Leave the pictures in the listing below aside and reproduce exactly the lines starting with the one with "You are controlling" and going on through the one with "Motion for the", both ends included.
++++
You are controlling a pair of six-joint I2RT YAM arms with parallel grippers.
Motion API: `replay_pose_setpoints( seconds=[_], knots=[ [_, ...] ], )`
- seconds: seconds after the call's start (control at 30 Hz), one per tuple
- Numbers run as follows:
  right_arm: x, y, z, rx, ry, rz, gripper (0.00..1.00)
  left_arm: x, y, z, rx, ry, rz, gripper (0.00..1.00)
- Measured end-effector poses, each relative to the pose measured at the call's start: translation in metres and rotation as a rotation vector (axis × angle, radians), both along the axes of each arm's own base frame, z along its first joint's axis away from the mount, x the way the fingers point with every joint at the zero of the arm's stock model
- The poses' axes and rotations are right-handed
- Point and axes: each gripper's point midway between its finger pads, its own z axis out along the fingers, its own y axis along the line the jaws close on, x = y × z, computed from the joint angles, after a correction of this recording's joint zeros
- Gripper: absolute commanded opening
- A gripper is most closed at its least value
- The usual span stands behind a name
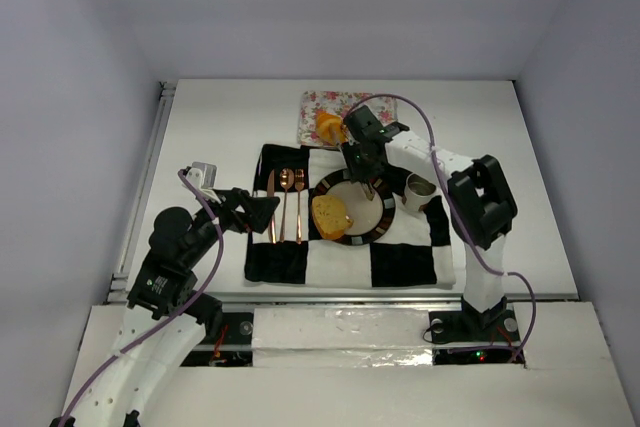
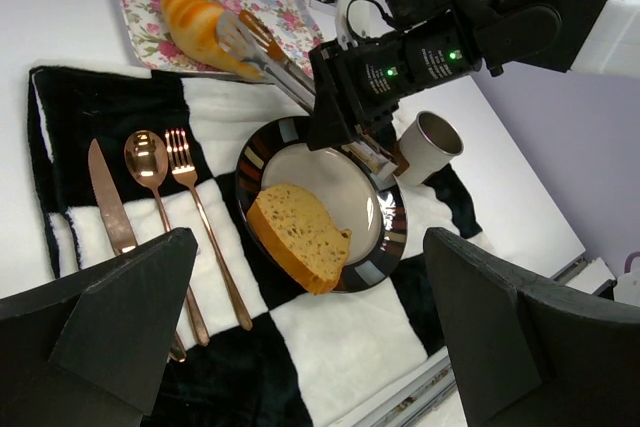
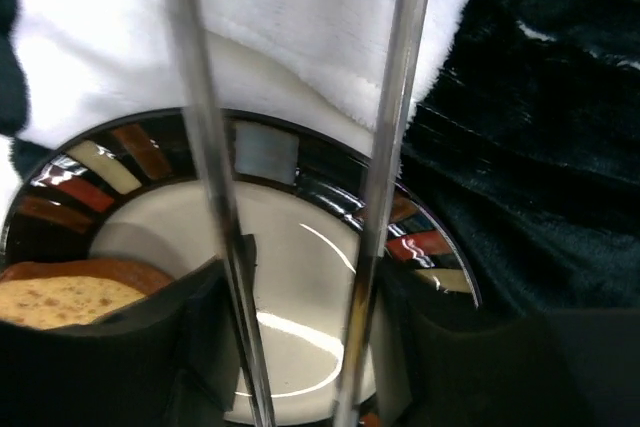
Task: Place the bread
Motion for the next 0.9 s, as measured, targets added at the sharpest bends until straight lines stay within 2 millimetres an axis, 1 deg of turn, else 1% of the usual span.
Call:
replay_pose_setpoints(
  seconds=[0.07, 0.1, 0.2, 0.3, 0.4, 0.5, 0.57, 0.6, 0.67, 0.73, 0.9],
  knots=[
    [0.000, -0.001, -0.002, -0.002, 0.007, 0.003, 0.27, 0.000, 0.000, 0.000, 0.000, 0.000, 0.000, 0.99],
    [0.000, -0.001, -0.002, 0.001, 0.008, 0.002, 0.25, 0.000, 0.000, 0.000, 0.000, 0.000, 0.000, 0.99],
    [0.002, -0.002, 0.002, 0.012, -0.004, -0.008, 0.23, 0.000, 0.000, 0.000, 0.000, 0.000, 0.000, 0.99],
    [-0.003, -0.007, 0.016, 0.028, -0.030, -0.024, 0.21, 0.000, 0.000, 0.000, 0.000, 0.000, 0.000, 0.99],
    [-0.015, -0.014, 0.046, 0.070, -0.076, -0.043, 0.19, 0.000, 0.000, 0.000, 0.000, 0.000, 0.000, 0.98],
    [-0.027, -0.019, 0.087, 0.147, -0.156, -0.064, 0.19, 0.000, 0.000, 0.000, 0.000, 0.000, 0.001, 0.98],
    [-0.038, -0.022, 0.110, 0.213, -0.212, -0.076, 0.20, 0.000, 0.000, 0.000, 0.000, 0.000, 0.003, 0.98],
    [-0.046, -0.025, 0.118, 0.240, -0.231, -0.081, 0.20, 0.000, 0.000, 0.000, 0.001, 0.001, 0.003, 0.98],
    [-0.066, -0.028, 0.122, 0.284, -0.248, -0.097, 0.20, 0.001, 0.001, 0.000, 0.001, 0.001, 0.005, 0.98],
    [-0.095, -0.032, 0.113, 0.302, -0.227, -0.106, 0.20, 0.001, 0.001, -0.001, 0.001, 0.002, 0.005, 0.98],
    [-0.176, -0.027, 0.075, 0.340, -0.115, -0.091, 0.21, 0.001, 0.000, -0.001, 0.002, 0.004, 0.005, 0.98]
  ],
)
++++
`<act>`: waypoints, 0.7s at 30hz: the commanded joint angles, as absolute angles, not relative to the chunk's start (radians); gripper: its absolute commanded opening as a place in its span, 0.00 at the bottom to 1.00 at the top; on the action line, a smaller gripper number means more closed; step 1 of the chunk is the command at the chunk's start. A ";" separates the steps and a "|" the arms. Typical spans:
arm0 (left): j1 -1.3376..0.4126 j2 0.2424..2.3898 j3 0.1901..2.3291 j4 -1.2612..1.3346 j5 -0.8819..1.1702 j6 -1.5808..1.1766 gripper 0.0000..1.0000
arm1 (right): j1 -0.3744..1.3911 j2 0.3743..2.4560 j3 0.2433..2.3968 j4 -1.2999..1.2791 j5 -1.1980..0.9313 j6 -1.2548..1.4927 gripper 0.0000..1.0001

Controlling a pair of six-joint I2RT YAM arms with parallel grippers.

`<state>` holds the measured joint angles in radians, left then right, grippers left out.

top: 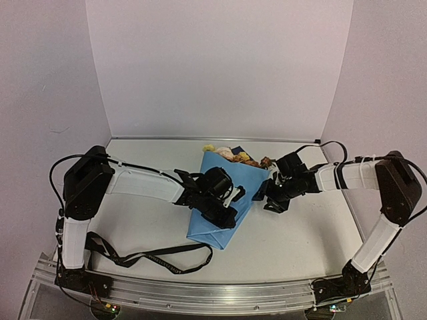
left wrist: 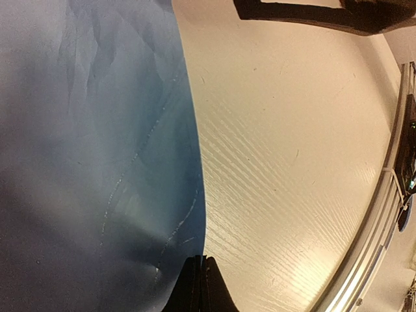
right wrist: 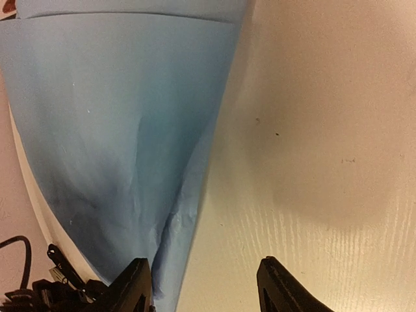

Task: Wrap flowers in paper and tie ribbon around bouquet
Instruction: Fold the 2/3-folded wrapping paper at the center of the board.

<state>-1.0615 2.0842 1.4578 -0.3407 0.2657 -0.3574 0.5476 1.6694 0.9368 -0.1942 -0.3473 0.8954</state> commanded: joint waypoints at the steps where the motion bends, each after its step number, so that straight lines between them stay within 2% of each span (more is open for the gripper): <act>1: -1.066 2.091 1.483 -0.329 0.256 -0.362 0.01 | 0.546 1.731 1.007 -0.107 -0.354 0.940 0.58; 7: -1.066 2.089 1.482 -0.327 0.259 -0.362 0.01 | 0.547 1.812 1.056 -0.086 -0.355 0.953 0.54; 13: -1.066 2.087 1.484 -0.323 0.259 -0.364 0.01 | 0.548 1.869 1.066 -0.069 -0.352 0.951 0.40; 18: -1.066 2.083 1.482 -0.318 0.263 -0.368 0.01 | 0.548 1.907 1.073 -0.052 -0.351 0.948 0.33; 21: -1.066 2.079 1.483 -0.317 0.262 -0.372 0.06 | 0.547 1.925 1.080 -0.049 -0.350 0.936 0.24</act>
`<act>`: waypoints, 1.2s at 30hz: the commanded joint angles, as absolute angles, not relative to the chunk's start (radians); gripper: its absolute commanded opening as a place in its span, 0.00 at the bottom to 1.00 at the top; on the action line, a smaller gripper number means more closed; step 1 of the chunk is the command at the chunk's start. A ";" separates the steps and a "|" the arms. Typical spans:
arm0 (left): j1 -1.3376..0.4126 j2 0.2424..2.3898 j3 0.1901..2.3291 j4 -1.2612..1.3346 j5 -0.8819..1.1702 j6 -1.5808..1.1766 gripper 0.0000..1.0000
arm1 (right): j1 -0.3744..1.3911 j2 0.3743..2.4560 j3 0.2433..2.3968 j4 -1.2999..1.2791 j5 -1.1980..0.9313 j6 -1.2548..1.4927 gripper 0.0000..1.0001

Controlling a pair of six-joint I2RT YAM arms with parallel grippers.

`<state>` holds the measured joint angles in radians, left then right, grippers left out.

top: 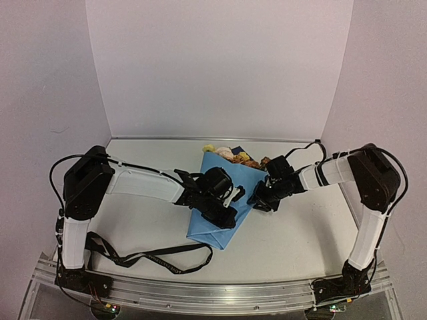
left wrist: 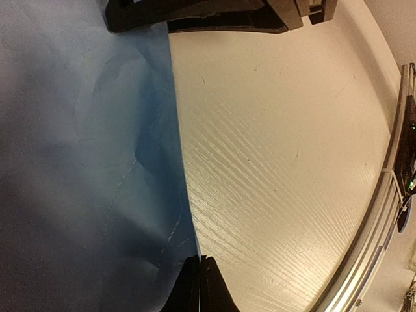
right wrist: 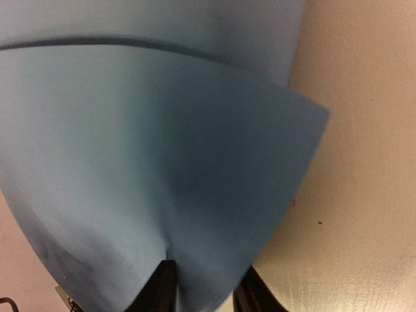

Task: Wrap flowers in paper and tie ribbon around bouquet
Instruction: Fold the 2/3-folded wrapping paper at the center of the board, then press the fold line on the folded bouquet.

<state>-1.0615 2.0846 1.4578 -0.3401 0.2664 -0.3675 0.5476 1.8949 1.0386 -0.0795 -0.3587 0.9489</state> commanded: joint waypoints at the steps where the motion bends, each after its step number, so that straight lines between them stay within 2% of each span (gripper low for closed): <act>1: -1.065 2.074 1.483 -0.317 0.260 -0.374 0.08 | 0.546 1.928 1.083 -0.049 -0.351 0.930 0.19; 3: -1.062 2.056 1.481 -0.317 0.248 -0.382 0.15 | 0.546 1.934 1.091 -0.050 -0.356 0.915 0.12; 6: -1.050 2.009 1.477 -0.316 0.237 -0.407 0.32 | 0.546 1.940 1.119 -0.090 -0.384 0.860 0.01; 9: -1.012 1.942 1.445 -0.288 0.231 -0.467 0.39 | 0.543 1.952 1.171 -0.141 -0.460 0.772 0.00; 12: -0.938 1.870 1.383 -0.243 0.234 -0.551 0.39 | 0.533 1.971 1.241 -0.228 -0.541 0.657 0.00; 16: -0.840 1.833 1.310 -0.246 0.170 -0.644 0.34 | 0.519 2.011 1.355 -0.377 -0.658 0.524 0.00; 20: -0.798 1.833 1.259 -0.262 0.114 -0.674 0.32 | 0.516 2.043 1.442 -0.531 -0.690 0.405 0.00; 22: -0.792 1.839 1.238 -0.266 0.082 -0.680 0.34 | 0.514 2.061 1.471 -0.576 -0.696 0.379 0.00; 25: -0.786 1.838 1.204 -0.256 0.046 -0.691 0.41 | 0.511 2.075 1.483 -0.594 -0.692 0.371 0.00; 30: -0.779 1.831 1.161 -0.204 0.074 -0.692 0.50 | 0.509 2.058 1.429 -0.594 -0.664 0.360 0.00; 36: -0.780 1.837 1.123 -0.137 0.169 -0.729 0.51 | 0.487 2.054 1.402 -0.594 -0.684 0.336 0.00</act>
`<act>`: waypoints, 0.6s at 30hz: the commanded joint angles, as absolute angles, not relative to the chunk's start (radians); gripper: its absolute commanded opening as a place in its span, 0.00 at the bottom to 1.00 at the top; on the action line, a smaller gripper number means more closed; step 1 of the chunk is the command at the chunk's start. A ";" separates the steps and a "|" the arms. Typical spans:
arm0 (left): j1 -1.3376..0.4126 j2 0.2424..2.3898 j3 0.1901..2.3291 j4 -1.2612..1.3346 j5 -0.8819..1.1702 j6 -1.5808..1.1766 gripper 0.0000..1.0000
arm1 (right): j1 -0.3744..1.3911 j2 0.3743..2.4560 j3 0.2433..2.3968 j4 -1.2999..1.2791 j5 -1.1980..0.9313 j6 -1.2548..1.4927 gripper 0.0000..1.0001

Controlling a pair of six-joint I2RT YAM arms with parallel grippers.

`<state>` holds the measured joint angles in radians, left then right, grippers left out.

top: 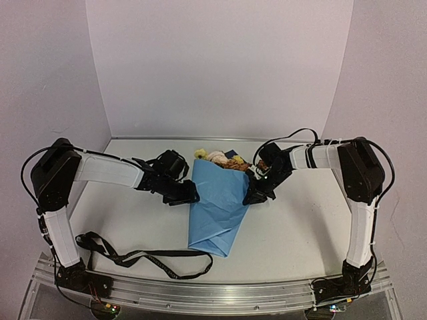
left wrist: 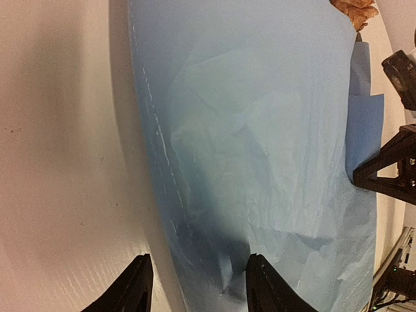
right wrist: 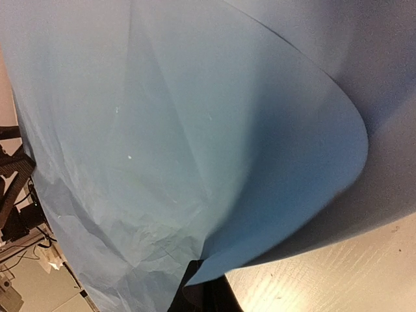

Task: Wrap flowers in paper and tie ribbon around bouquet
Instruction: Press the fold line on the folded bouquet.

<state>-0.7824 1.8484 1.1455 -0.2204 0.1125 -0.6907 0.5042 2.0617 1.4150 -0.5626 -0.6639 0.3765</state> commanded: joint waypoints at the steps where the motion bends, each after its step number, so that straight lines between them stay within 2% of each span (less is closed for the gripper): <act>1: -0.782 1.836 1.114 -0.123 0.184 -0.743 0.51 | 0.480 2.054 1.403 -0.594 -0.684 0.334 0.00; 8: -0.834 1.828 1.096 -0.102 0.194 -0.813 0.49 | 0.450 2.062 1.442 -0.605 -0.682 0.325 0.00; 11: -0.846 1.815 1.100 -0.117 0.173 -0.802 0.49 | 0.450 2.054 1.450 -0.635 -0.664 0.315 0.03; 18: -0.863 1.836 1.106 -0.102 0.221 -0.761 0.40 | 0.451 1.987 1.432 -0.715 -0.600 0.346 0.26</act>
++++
# [Answer section]
You are controlling a pair of six-joint I2RT YAM arms with parallel grippers.
Motion API: `replay_pose_setpoints( seconds=[_], knots=[ [_, ...] ], )`
- seconds: seconds after the call's start (control at 30 Hz), one per tuple
- Numbers run as follows:
  right_arm: x, y, z, rx, ry, rz, gripper (0.00..1.00)
  left_arm: x, y, z, rx, ry, rz, gripper (0.00..1.00)
- Measured end-effector poses, each relative to the pose measured at the call's start: translation in metres and rotation as a rotation vector (axis × angle, radians), both along the axes of each arm's own base frame, z along its first joint's axis away from the mount, x the way the fingers point with every joint at the zero of the arm's stock model
- The poses' axes and rotations are right-handed
- Point and axes: each gripper's point midway between its finger pads, its own z axis out along the fingers, its own y axis along the line the jaws close on, x = y × z, computed from the joint angles, after a correction of this recording's joint zeros
- Gripper: absolute commanded opening
- A gripper is most closed at its least value
- The usual span stands behind a name
Task: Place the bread
Motion for the next 0.9 s, as measured, targets added at the sharpest bends until straight lines stay within 2 millimetres an axis, 1 deg of turn, else 1% of the usual span.

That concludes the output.